● **Requirement**
Extract, without alteration, each line from the start of the listing to the line bearing "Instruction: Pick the".

● **Available data**
============

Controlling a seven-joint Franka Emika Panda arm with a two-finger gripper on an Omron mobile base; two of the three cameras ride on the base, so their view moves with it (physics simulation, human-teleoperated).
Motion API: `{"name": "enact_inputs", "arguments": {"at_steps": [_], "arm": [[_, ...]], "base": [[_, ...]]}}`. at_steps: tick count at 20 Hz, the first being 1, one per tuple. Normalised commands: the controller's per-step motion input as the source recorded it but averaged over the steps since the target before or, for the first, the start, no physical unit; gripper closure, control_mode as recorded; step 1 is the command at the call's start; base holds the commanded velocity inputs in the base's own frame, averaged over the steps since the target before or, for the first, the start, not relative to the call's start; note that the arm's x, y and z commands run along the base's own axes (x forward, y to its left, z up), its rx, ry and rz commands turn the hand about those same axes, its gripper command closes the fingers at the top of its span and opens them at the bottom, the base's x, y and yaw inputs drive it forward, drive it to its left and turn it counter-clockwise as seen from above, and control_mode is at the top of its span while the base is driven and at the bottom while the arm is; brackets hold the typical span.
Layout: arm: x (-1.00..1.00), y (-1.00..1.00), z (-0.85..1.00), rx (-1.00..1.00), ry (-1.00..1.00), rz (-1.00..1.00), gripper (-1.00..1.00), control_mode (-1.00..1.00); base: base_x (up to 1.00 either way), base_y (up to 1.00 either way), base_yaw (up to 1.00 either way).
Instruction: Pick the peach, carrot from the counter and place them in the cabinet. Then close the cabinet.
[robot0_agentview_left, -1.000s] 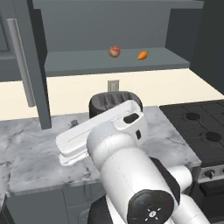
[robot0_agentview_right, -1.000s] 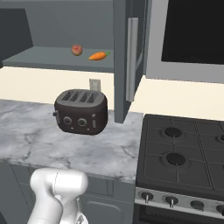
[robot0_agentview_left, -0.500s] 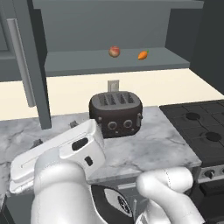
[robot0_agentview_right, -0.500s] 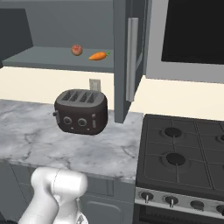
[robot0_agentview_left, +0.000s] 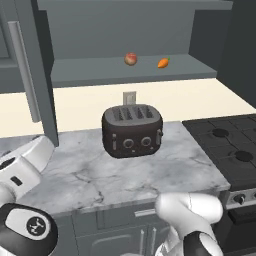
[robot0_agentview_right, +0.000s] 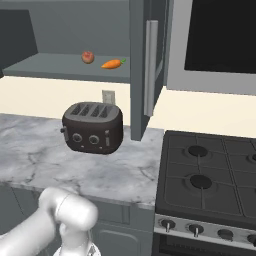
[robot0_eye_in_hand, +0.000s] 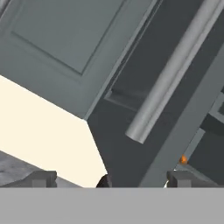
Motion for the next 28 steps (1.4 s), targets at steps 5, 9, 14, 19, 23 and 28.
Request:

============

● **Solution to the exercise**
Controlling a seven-joint Franka Emika Panda arm with a two-finger gripper on an Omron mobile base; two of the three cameras ride on the base, so their view moves with it (physics simulation, human-teleoperated).
Motion API: `{"name": "enact_inputs", "arguments": {"at_steps": [_], "arm": [[_, ...]], "base": [[_, ...]]}}`. at_steps: tick count at 20 Hz, the first being 1, one per tuple. Normalised commands: the controller's per-step motion input as the source recorded it but averaged over the steps since the target before or, for the first, the start, no physical unit; gripper closure, control_mode as recorded; step 1 is the command at the call's start; base holds the commanded velocity inputs in the base's own frame, averaged over the steps since the target before or, for the first, the start, not relative to the call's start; note that the arm's x, y and z commands run along the base's own axes (x forward, y to its left, z up), its rx, ry and rz commands turn the hand about those same axes, its gripper command closes the fingers at the top of its span and opens them at the bottom, the base's x, y and yaw inputs drive it forward, drive it to its left and turn it counter-clockwise as seen from above, and control_mode is at the top of its span while the base is driven and at the bottom while the arm is; brackets hold the typical span.
Layout: arm: x (-1.00..1.00), y (-1.00..1.00), z (-0.85..1.00), rx (-1.00..1.00), ry (-1.00..1.00), rz (-1.00..1.00), gripper (-1.00..1.00), control_mode (-1.00..1.00); base: base_x (up to 1.00 either way), base_y (up to 1.00 either way), base_yaw (up to 1.00 either way).
Instruction: Pick the peach, carrot from the counter and place them in the cabinet. Then close the cabinet.

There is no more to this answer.